## [Task]
With the pictures left out, write out the records verbatim.

(Dataset excerpts)

----

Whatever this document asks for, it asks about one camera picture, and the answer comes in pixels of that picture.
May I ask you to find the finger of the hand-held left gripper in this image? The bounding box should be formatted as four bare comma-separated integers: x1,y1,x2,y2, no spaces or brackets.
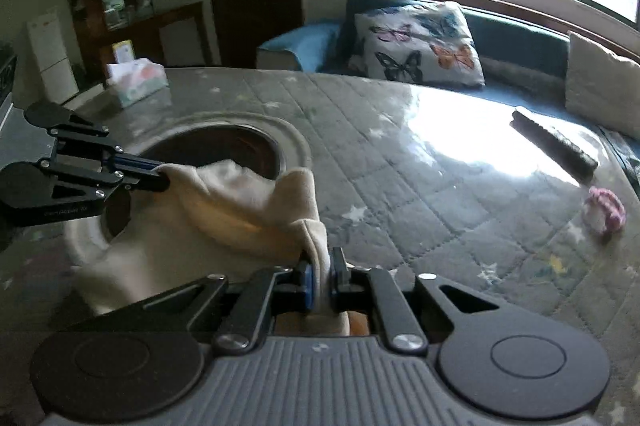
26,101,164,169
39,159,172,208

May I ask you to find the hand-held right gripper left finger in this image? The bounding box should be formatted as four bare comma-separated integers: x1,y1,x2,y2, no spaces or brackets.
95,261,318,354

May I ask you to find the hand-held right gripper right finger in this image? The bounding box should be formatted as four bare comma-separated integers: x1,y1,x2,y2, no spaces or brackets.
329,249,521,353

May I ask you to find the cream garment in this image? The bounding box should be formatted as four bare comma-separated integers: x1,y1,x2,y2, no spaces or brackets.
75,159,351,337

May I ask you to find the tissue box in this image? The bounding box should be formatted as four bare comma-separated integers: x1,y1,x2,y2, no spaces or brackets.
105,58,168,108

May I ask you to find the round black induction hob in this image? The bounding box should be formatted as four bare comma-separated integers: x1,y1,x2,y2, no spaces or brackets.
105,126,286,237

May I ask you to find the grey star quilted table cover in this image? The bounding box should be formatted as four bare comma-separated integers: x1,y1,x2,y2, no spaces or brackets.
0,66,640,426

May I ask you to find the yellow box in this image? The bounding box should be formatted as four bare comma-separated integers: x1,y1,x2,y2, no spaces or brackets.
111,40,135,67

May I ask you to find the white refrigerator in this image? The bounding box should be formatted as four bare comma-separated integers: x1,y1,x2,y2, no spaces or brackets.
27,6,78,104

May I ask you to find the butterfly print pillow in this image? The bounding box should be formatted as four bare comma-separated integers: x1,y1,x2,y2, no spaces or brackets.
348,1,486,90

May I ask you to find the black remote control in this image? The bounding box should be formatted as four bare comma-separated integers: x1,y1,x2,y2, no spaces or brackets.
510,106,599,181

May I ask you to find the pink hair scrunchie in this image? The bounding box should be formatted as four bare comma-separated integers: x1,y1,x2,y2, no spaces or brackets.
582,186,627,234

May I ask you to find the blue sofa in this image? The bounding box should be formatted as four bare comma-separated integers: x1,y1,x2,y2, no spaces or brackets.
256,0,640,187

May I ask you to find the plain white pillow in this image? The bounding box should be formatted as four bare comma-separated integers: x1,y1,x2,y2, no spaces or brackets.
565,30,640,137

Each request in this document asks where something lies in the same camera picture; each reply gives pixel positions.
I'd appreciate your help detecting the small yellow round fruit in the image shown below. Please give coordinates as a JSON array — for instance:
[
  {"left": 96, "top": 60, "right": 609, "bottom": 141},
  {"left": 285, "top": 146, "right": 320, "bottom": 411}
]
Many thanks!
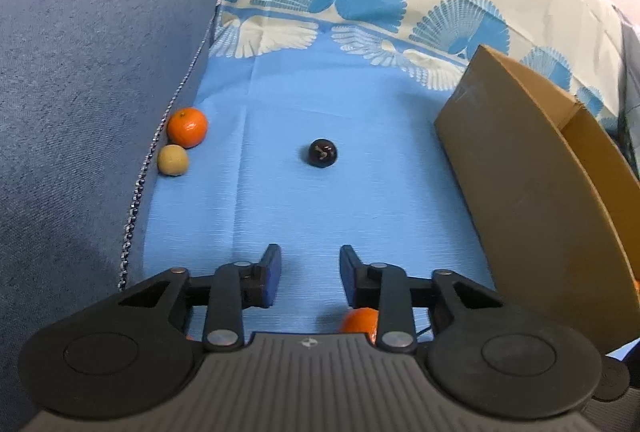
[{"left": 157, "top": 144, "right": 190, "bottom": 176}]

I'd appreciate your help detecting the cardboard box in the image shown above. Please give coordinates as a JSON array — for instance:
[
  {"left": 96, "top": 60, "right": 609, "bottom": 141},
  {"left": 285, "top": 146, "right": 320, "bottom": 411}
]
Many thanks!
[{"left": 434, "top": 43, "right": 640, "bottom": 355}]

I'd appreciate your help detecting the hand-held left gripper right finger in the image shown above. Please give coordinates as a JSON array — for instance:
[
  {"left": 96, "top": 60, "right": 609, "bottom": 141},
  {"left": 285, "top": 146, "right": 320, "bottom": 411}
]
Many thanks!
[{"left": 339, "top": 243, "right": 503, "bottom": 354}]

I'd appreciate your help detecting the fan print blue sheet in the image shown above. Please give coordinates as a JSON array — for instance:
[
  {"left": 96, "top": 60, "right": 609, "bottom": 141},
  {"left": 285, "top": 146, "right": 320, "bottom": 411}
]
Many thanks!
[{"left": 140, "top": 0, "right": 640, "bottom": 358}]

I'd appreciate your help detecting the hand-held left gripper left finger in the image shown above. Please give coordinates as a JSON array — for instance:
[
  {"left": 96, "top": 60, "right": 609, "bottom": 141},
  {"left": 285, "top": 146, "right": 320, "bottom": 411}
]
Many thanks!
[{"left": 117, "top": 243, "right": 283, "bottom": 353}]

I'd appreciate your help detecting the dark purple plum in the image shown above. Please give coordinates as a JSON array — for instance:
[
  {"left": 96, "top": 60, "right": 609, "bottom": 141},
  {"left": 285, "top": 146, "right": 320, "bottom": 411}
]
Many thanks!
[{"left": 307, "top": 138, "right": 339, "bottom": 169}]

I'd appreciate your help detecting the light blue quilt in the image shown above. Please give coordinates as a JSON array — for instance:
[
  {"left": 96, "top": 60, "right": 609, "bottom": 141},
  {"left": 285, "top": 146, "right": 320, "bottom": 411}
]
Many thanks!
[{"left": 617, "top": 7, "right": 640, "bottom": 153}]

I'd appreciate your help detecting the orange tangerine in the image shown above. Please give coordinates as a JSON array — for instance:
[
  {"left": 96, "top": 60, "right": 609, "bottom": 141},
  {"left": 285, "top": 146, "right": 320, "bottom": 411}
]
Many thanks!
[
  {"left": 166, "top": 107, "right": 209, "bottom": 149},
  {"left": 339, "top": 307, "right": 381, "bottom": 343}
]

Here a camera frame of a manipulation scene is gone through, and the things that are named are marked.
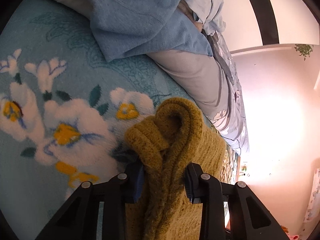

----

## [Result of this exercise]
Whatever this document asks for, it asks about one camera picture, and the answer comes in pixels of that picture.
May I ask you to find the finger of the hand-held left gripper in this image? The bounding box should be formatted as four bare comma-separated integers: x1,y1,x2,y2, no spaces or brackets.
26,101,164,169
39,159,172,208

May I ask you to find the hand-held right gripper left finger in this image? The bounding box should be formatted as four bare comma-separated integers: x1,y1,x2,y2, no spaces or brackets.
95,261,318,354

May I ask you to find the hand-held right gripper right finger in this image? The bounding box should be formatted as four bare comma-separated integers: x1,y1,x2,y2, no spaces or brackets.
329,249,521,353

May I ask you to find the cream garment in this image? The bounding box should be formatted as four bare comma-separated integers: x1,y1,x2,y2, no spaces or brackets.
75,159,351,337

May I ask you to find the tissue box in this image? The bounding box should be formatted as four bare comma-separated integers: x1,y1,x2,y2, no spaces or brackets.
105,58,168,108

May I ask you to find the round black induction hob in this image? The bounding box should be formatted as four bare comma-separated integers: x1,y1,x2,y2, no spaces or brackets.
105,126,286,237

May I ask you to find the grey star quilted table cover in this image? The bounding box should be formatted as four bare comma-separated integers: x1,y1,x2,y2, no spaces or brackets.
0,66,640,426

May I ask you to find the yellow box in this image? The bounding box should be formatted as four bare comma-separated integers: x1,y1,x2,y2, no spaces or brackets.
111,40,135,67

May I ask you to find the white refrigerator in this image? The bounding box should be formatted as four bare comma-separated integers: x1,y1,x2,y2, no spaces or brackets.
27,6,78,104

May I ask you to find the butterfly print pillow in this image? The bounding box should be formatted as four bare comma-separated integers: x1,y1,x2,y2, no spaces or brackets.
348,1,486,90

May I ask you to find the black remote control in this image? The bounding box should be formatted as four bare comma-separated integers: x1,y1,x2,y2, no spaces or brackets.
510,106,599,181

May I ask you to find the pink hair scrunchie in this image? The bounding box should be formatted as four bare comma-separated integers: x1,y1,x2,y2, no spaces or brackets.
582,186,627,234

May I ask you to find the blue sofa in this image? The bounding box should be formatted as four bare comma-separated integers: x1,y1,x2,y2, no spaces or brackets.
256,0,640,187

May I ask you to find the plain white pillow in this image? The bounding box should be formatted as four bare comma-separated integers: x1,y1,x2,y2, no spaces or brackets.
565,30,640,137

Each request in this document asks where something lies in the same camera picture; each reply gives pixel positions.
I'd appreciate your help detecting the small yellow round fruit in the image shown below. Please give coordinates as a JSON array — for instance:
[
  {"left": 96, "top": 60, "right": 609, "bottom": 141},
  {"left": 285, "top": 146, "right": 320, "bottom": 411}
]
Many thanks!
[{"left": 157, "top": 144, "right": 190, "bottom": 176}]

I'd appreciate your help detecting the cardboard box in the image shown above. Please give coordinates as a JSON array — for instance:
[
  {"left": 96, "top": 60, "right": 609, "bottom": 141},
  {"left": 285, "top": 146, "right": 320, "bottom": 411}
]
Many thanks!
[{"left": 434, "top": 43, "right": 640, "bottom": 355}]

I'd appreciate your help detecting the hand-held left gripper right finger in the image shown above. Please give coordinates as a JSON array — for instance:
[
  {"left": 96, "top": 60, "right": 609, "bottom": 141},
  {"left": 285, "top": 146, "right": 320, "bottom": 411}
]
Many thanks!
[{"left": 339, "top": 243, "right": 503, "bottom": 354}]

I'd appreciate your help detecting the fan print blue sheet in the image shown above. Please give coordinates as a JSON array — for instance:
[
  {"left": 96, "top": 60, "right": 609, "bottom": 141},
  {"left": 285, "top": 146, "right": 320, "bottom": 411}
]
Many thanks!
[{"left": 140, "top": 0, "right": 640, "bottom": 358}]

I'd appreciate your help detecting the hand-held left gripper left finger in the image shown above. Please give coordinates as a JSON array — for instance:
[
  {"left": 96, "top": 60, "right": 609, "bottom": 141},
  {"left": 285, "top": 146, "right": 320, "bottom": 411}
]
Many thanks!
[{"left": 117, "top": 243, "right": 283, "bottom": 353}]

I'd appreciate your help detecting the dark purple plum in the image shown above. Please give coordinates as a JSON array — for instance:
[
  {"left": 96, "top": 60, "right": 609, "bottom": 141},
  {"left": 285, "top": 146, "right": 320, "bottom": 411}
]
Many thanks!
[{"left": 307, "top": 138, "right": 339, "bottom": 169}]

I'd appreciate your help detecting the light blue quilt in the image shown above. Please give coordinates as a JSON array — for instance:
[
  {"left": 96, "top": 60, "right": 609, "bottom": 141},
  {"left": 285, "top": 146, "right": 320, "bottom": 411}
]
Many thanks!
[{"left": 617, "top": 7, "right": 640, "bottom": 153}]

I'd appreciate your help detecting the orange tangerine in the image shown above. Please give coordinates as a JSON array — for instance:
[
  {"left": 96, "top": 60, "right": 609, "bottom": 141},
  {"left": 285, "top": 146, "right": 320, "bottom": 411}
]
Many thanks!
[
  {"left": 166, "top": 107, "right": 209, "bottom": 149},
  {"left": 339, "top": 307, "right": 381, "bottom": 343}
]

Here a camera frame of a manipulation scene is gone through, and the things that are named are marked.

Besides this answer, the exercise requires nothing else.